Characterization of CA-Lip

The ethanol injection method was employed to fabricate CA-Lip, which was subsequently characterized using several analytical techniques, including particle size analysis, polydispersity index (PDI), zeta potential measurement, and encapsulation efficiency. The average particle size of the CA-Lip, determined via Zetasizer Nano, was found to be 125.1 ± 12.6 nm (Fig. 1A). The PDI of 0.27 indicated a relatively narrow size distribution, suggesting a uniform dispersion of the liposomal particles. The zeta potential of the niosomal systems was measured at −15 ± 0.84 mV (Fig. 1B), reflecting a moderate negative surface charge, which is indicative of the stability of the formulations. The encapsulation efficiency of the CA-Lip was determined to be 82% ± 3.6%, indicating a substantial entrapment of the active compound within the vesicles.

Fig. 1. Characterization of CA-Liposomes: (A) Particle size (125.1 ± 12.6 nm), and (B) zeta potential (−15 ± 0.84 mV). Data are presented as mean ± SEM.

CA-Lip administration induces body weight loss in HFD-fed rats

We examined the effect of HFD on body weight to assess the impact of CA-Lip. There was no significant difference in body weight among the experimental groups at the start of the experiment (Day 0) (Fig. 1A). On the other hand, HFD significantly increased body weight compared to the control group. However, there was no significant difference in body weight between the CA-Lip-treated group and the control group, nor between the HFD group and the HFD + CA-Lip group at week 12. Conversely, HFD markedly increased body weight by 44% compared to the control group at the end of the experiment (week 20th). HFD-fed rats’ body weight significantly dropped by 26% after CA-Lip injection. Also, there was a decrease in body weight in the CA-Lip group compared to the control group (Fig. 1C).

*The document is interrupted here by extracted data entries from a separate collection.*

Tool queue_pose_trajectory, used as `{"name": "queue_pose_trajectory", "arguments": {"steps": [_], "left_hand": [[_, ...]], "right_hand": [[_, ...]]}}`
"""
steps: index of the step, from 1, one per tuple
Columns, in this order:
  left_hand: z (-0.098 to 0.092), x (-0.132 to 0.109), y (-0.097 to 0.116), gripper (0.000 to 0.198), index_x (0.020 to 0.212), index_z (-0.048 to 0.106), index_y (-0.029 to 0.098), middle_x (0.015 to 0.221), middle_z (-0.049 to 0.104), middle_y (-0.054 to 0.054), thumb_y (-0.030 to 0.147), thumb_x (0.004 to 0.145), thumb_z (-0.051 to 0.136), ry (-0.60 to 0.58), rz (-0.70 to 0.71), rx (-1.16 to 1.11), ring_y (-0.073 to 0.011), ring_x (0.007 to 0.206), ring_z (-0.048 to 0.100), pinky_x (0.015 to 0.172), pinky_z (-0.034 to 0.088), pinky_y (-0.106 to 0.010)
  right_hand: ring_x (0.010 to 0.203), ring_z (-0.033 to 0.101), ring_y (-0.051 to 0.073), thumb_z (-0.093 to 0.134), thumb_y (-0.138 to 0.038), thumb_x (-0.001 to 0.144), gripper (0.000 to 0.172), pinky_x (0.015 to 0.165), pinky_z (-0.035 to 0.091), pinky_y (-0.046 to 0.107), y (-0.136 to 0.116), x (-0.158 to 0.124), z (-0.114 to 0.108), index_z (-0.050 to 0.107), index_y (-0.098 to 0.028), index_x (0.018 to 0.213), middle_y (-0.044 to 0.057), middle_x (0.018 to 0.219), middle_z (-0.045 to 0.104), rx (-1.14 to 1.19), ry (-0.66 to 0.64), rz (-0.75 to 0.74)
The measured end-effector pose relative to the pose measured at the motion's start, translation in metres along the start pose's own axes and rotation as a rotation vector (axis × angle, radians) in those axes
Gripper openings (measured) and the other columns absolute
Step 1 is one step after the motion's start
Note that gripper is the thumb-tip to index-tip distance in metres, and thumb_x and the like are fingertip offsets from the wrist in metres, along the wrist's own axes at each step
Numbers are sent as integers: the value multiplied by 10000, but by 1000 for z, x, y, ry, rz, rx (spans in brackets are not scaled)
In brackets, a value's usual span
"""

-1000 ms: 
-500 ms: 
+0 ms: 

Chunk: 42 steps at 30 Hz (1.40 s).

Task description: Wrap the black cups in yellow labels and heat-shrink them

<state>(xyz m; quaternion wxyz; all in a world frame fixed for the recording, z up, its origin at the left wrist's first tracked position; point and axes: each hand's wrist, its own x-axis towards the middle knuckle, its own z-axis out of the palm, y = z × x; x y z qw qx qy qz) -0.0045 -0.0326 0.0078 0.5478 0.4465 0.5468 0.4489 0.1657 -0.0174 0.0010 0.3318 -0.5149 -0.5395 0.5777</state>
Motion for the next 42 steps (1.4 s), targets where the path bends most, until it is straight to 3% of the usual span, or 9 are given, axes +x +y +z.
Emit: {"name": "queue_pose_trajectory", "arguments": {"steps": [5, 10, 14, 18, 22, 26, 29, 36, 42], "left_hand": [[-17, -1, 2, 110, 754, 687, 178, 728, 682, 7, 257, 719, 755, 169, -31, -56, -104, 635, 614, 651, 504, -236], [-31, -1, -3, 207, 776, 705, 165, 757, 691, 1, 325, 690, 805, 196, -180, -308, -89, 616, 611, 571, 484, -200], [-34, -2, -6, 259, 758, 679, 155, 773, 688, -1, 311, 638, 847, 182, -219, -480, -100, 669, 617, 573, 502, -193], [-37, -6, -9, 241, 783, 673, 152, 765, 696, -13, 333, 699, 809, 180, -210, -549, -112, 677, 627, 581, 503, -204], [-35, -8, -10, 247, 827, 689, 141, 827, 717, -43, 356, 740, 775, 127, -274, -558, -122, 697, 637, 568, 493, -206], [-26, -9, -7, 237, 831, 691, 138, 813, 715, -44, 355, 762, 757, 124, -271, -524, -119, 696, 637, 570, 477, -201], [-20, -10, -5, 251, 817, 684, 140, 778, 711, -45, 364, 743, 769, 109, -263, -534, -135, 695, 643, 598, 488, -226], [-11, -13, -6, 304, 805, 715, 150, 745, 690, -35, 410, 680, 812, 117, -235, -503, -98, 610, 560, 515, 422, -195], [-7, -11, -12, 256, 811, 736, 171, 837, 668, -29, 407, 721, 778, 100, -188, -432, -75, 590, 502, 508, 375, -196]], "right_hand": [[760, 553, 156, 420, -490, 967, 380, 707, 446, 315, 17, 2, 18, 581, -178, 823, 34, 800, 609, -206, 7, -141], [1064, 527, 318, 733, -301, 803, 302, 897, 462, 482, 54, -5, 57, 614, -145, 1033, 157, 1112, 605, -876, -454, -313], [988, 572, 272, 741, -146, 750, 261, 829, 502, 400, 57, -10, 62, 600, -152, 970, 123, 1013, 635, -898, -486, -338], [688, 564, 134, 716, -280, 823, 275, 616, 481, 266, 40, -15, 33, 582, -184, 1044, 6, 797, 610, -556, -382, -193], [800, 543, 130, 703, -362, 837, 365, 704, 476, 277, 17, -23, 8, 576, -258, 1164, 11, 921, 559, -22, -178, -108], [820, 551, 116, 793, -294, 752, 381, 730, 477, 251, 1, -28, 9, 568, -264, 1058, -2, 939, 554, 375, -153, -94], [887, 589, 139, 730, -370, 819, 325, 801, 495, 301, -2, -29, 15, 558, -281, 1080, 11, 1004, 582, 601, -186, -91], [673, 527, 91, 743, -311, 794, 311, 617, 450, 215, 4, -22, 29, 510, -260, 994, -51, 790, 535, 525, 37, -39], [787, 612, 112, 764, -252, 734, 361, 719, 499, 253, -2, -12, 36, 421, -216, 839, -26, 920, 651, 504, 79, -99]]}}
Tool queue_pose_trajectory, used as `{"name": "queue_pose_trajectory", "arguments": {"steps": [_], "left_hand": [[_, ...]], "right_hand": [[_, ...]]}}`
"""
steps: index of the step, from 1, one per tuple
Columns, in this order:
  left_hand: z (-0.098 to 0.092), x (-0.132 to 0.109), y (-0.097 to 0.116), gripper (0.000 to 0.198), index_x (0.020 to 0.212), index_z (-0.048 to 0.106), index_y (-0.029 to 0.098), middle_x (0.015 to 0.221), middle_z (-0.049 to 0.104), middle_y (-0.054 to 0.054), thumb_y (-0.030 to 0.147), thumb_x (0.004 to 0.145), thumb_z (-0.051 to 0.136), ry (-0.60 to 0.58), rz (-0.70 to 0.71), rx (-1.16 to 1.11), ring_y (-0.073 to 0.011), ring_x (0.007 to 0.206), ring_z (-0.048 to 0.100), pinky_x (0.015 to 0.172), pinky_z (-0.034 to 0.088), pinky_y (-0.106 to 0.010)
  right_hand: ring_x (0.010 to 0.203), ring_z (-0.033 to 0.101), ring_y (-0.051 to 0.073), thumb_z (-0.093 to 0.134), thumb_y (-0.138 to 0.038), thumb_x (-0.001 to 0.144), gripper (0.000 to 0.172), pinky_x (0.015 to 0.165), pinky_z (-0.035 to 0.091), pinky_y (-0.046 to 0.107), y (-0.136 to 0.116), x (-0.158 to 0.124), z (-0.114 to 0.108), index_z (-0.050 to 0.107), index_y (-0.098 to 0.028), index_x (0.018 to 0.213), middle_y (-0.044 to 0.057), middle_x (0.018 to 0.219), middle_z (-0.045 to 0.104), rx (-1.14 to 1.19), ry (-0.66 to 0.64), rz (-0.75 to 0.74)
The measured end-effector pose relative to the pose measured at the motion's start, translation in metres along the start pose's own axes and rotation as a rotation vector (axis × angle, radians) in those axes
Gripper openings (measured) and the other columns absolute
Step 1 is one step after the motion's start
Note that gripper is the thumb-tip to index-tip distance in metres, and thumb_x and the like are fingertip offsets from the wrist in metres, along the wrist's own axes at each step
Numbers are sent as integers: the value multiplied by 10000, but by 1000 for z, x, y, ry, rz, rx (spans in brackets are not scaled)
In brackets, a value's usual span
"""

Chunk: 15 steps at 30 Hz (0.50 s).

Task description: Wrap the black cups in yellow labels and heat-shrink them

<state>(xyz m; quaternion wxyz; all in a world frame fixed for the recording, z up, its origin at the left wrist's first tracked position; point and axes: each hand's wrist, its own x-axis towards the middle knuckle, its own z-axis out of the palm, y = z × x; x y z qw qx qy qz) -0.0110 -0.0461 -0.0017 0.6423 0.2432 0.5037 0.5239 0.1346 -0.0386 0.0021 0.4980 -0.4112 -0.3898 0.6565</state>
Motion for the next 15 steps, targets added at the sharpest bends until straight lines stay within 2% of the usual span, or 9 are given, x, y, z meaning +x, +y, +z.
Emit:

CA-Lip restores glucose and insulin levels, as well as Homeostatic Model Assessment of Insulin Resistance (HOMA-IR) scores in HFD-fed rats

The impact of CA-Lip was assessed by monitoring the blood levels of fasting glucose and insulin, as well as the HOMA-IR scores. Compared to the control group, it was observed that there was a significant increase of 76% in fasting glucose levels, 46% in insulin levels, and 158% in HOMA-IR after consuming HFD. However, when the HFD was accompanied by the administration of CA-Lip, there was a reduction of 30% in fasting glucose levels, 15% in insulin levels, and 40% in HOMA-IR. The CA-Lip group exhibited similar results to the control group (see Fig. 2A–C).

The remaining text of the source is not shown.